● **TASK REQUIREMENTS**: Reproduce each record exactly, leaving out no line.

[Records from a dataset]
* * * *

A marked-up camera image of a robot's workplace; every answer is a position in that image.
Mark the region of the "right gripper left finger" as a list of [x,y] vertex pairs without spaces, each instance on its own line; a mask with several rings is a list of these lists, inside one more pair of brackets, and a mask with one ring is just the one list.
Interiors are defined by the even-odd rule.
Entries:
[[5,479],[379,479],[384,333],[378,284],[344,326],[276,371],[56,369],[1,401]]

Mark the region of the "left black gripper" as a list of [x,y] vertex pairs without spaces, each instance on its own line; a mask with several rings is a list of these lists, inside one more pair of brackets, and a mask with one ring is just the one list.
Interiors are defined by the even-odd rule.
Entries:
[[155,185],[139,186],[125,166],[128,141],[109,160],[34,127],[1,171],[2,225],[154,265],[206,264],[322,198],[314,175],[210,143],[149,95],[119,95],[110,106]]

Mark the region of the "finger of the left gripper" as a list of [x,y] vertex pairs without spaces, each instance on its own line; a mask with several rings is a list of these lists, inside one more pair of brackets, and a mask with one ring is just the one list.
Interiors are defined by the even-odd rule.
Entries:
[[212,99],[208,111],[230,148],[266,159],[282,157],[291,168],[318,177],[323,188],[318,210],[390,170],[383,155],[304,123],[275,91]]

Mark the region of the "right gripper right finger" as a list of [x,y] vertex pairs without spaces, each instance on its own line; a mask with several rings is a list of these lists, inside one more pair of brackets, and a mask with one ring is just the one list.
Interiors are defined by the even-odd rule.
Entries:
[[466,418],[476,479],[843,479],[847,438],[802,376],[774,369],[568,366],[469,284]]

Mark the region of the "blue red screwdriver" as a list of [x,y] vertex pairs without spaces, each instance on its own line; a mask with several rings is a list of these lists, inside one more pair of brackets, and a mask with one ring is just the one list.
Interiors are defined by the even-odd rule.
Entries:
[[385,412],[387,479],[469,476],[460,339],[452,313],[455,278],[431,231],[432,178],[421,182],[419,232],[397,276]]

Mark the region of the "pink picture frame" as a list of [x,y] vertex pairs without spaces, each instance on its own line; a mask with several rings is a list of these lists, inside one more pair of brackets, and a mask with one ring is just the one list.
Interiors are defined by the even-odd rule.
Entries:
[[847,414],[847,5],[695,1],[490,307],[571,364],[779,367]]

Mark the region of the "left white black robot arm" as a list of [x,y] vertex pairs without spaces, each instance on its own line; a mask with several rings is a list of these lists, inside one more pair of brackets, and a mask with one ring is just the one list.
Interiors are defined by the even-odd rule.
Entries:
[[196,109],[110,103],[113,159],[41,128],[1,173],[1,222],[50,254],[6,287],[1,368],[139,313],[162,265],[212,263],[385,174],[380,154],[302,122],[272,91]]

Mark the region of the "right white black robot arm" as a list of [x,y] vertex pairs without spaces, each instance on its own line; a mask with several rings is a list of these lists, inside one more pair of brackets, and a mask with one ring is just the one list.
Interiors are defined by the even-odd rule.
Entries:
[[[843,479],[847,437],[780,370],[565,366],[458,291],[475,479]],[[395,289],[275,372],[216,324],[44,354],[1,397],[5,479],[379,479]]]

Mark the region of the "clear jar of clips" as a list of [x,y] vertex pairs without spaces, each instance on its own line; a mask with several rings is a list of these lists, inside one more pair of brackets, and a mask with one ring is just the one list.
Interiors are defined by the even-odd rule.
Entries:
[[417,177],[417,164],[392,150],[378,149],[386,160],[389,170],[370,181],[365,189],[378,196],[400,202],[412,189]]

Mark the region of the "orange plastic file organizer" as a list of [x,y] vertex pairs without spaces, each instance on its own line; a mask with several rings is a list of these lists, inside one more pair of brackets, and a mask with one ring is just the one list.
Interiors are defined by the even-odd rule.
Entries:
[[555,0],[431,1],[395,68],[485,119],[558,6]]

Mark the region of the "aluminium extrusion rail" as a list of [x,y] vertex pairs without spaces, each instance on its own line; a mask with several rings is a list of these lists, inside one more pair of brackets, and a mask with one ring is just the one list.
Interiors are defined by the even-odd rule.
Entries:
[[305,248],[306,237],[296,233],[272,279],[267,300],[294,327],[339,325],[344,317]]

* * * *

● **OUTPUT**:
A marked-up camera image of a robot's workplace; every answer is a position in that image.
Mark the region of the "right gripper left finger" as a list of [x,y] vertex pairs without spaces, each instance on its own line; a mask with several rings is a list of these lists, inside one more pair of brackets, and a mask with one ring is just the one list.
Interiors are defined by the even-odd rule.
Entries:
[[5,479],[379,479],[384,333],[378,284],[344,326],[276,371],[56,369],[1,401]]

Mark the region of the "left black gripper" as a list of [x,y] vertex pairs without spaces, each instance on its own line; a mask with several rings is a list of these lists, inside one more pair of brackets, and a mask with one ring is just the one list.
Interiors are defined by the even-odd rule.
Entries:
[[155,185],[139,186],[125,166],[128,141],[109,160],[34,127],[1,171],[2,225],[154,265],[206,264],[322,198],[314,175],[210,143],[149,95],[119,95],[110,106]]

Mark the region of the "finger of the left gripper" as a list of [x,y] vertex pairs without spaces, each instance on its own line; a mask with several rings is a list of these lists, inside one more pair of brackets, and a mask with one ring is just the one list.
Interiors are defined by the even-odd rule.
Entries:
[[212,99],[208,111],[230,148],[266,159],[282,157],[291,168],[318,177],[323,188],[318,210],[390,170],[383,155],[304,123],[275,91]]

Mark the region of the "right gripper right finger" as a list of [x,y] vertex pairs without spaces, each instance on its own line; a mask with several rings is a list of these lists, inside one more pair of brackets, and a mask with one ring is just the one list.
Interiors are defined by the even-odd rule.
Entries:
[[466,418],[476,479],[843,479],[847,438],[802,376],[774,369],[568,366],[469,284]]

Mark the region of the "blue red screwdriver" as a list of [x,y] vertex pairs without spaces, each instance on its own line; a mask with several rings is a list of these lists, inside one more pair of brackets, and a mask with one ring is just the one list.
Interiors are defined by the even-odd rule.
Entries:
[[385,412],[387,479],[469,476],[460,339],[452,313],[455,278],[431,231],[432,178],[421,182],[419,232],[397,276]]

Mark the region of the "pink picture frame" as a list of [x,y] vertex pairs without spaces, each instance on its own line; a mask with several rings is a list of these lists, inside one more pair of brackets, and a mask with one ring is just the one list.
Interiors are defined by the even-odd rule.
Entries:
[[847,414],[847,5],[695,1],[490,307],[571,364],[779,367]]

Mark the region of the "left white black robot arm" as a list of [x,y] vertex pairs without spaces, each instance on its own line; a mask with several rings is a list of these lists, inside one more pair of brackets, and a mask with one ring is just the one list.
Interiors are defined by the even-odd rule.
Entries:
[[196,109],[110,103],[113,159],[41,128],[1,173],[1,222],[50,254],[6,287],[1,368],[139,313],[162,265],[212,263],[385,174],[380,154],[302,122],[272,91]]

Mark the region of the "right white black robot arm" as a list of [x,y] vertex pairs without spaces, each instance on its own line; a mask with several rings is a list of these lists, inside one more pair of brackets, and a mask with one ring is just the one list.
Interiors are defined by the even-odd rule.
Entries:
[[[843,479],[847,437],[780,370],[565,366],[458,291],[475,479]],[[395,289],[275,372],[216,324],[44,354],[1,397],[5,479],[379,479]]]

Mark the region of the "clear jar of clips" as a list of [x,y] vertex pairs without spaces, each instance on its own line; a mask with several rings is a list of these lists, inside one more pair of brackets, and a mask with one ring is just the one list.
Interiors are defined by the even-odd rule.
Entries:
[[417,177],[417,164],[392,150],[378,149],[386,160],[389,170],[370,181],[365,189],[378,196],[400,202],[412,189]]

Mark the region of the "orange plastic file organizer" as a list of [x,y] vertex pairs without spaces, each instance on its own line; a mask with several rings is a list of these lists, inside one more pair of brackets, and a mask with one ring is just the one list.
Interiors are defined by the even-odd rule.
Entries:
[[555,0],[431,1],[395,68],[485,119],[558,6]]

Mark the region of the "aluminium extrusion rail" as a list of [x,y] vertex pairs without spaces, each instance on its own line; a mask with several rings is a list of these lists, inside one more pair of brackets, and a mask with one ring is just the one list.
Interiors are defined by the even-odd rule.
Entries:
[[305,248],[306,237],[296,233],[272,279],[267,300],[294,327],[339,325],[344,317]]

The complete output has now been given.